The accused, however, considered that his non-parole would be no longer than 2 years and as he’d already served some time, and decided an adjournment wasn’t necessary.
“The evidence as to what Mr Shortland was advised as to the likely outcome on sentencing was far from satisfactory,” explained NSW Court of Criminal Appeal (NSWCCA) Justice Katrina Stern, during the offender’s court challenge to his initial NSW District Court outcome.
“The sentencing judge was ultimately not presented with any medical evidence of psychiatric or psychological disorders, although the sentencing judge was otherwise satisfied that Mr Shortland likely suffered from a gambling addiction,” her Honour added.
A lack of evidence
Shortland then appealed the outcome of his sentencing proceedings (known as a ‘severity appeal’) to the NSWCCA on 16 August 2024. He did so based on three grounds: that the sentencing judge failed to take into account the 17 days he’d spent in pre-trial custody, that a miscarriage of justice had occurred as no psychological evidence was submitted to the court, as well as a question as to the overall sentence being manifestly excessive.
On appeal, Shortland further relied upon the additional evidence of a psychological report produced by clinical and forensic psychologist Dr Paul Pusey, and the applicant argued on appeal that due to the lack of such evidence available at sentencing, regardless of whether it was due to “incompetent or careless representation” involving “delays and lack of diligence”, a miscarriage had occurred.
The Crown submitted that a miscarriage of justice can occur due to “incompetence or carelessness of counsel” or without it. But the threshold for finding fault in the present case was high, as it was the defendant who decided not to wait for a report to be submitted by a psychologist.
Justice Stern considered that the lack of a report like Pusey’s at sentencing resulted in the sentencing justice being deprived of the complete picture. The report considered there was no doubt the offender’s poor mental health did have an effect on his offending. And the conclusion of the psychiatrist was Shortland’s offending was consistent with a diagnosis of bipolar effective disorder.

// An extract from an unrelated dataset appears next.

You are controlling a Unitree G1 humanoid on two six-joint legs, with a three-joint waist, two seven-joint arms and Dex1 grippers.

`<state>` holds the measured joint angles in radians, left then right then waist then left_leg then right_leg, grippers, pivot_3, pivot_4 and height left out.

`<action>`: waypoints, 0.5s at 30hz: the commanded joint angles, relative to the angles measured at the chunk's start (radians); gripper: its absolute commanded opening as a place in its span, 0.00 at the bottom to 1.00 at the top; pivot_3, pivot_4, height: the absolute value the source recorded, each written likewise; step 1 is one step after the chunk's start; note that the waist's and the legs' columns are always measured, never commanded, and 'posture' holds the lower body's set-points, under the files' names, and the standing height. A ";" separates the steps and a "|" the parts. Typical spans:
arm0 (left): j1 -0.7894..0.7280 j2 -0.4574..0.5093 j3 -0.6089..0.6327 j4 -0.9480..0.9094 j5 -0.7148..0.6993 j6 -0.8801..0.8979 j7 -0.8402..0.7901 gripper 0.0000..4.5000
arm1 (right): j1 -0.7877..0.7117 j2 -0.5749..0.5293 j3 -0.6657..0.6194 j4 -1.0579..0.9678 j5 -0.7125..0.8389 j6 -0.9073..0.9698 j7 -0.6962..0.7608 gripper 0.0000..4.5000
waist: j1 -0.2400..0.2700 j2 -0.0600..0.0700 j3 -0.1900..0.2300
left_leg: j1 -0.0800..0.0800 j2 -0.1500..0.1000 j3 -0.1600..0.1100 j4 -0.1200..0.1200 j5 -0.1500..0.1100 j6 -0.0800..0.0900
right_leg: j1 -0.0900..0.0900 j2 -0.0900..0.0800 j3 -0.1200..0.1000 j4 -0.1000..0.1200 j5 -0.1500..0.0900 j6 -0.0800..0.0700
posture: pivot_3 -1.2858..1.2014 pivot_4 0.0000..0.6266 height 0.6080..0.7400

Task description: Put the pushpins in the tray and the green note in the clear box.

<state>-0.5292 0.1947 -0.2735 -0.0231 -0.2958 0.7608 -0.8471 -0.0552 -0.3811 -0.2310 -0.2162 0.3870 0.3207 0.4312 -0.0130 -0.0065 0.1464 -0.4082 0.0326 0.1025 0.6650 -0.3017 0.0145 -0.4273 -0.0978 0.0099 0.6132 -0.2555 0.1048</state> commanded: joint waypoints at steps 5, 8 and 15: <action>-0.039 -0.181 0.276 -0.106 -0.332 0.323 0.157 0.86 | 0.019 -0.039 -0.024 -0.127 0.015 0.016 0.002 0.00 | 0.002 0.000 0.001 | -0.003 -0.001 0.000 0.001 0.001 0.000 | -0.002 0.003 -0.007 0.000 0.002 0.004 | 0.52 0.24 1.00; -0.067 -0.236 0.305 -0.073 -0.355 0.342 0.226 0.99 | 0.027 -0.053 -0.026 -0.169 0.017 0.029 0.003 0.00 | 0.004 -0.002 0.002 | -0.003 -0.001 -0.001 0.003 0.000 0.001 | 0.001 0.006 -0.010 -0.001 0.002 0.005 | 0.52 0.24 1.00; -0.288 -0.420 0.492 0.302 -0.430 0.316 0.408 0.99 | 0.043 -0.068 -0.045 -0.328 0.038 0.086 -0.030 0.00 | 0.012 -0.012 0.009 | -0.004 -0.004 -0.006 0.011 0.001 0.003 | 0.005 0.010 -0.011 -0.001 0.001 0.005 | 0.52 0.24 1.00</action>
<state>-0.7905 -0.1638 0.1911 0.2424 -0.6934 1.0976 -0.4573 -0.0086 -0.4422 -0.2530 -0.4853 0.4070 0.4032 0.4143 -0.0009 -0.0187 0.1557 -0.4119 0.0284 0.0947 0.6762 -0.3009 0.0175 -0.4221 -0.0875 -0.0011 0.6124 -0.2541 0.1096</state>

Her Honour further found that the reason Shortland held the erroneous opinion that his non-parole period would be just 2 years is that the Crown said that was its opinion at the time the offender had pleaded guilty to the charges against his name, and while Woods told his client that was the opinion, the lawyer didn’t agree with it, yet he hadn’t properly conveyed that to his client.
The NSWCCA justice then explained that a miscarriage had occurred, as her Honour was satisfied that the significance that a report like that of Dr Pusey could have had on the sentencing outcome was significant, as were the circumstances in which the offender came to the decision not to adjourn and wait, which meant this ground was made out regardless of lawyer incompetence.
Ground 1, that the sentencing judge had made an error in not reflecting the 17 days Shortland had spent on remand pretrial, was also made out. And as the first two grounds of appeal were upheld, the third ground, that the sentence was manifestly excessive, did not have to be considered.
On 20 September 2024, NSW Court of Criminal Appeal Justice Stern granted leave to appeal, allowed the appeal case to go ahead, quashed the previous sentence imposed upon Shortland on 16 August 2024 and remitted the case back to the lower court, so that Judge Harris could hear it again.
And NSWCCA Justices Richard Cavanagh and Deborah Sweeney agreed with their colleague’s orders.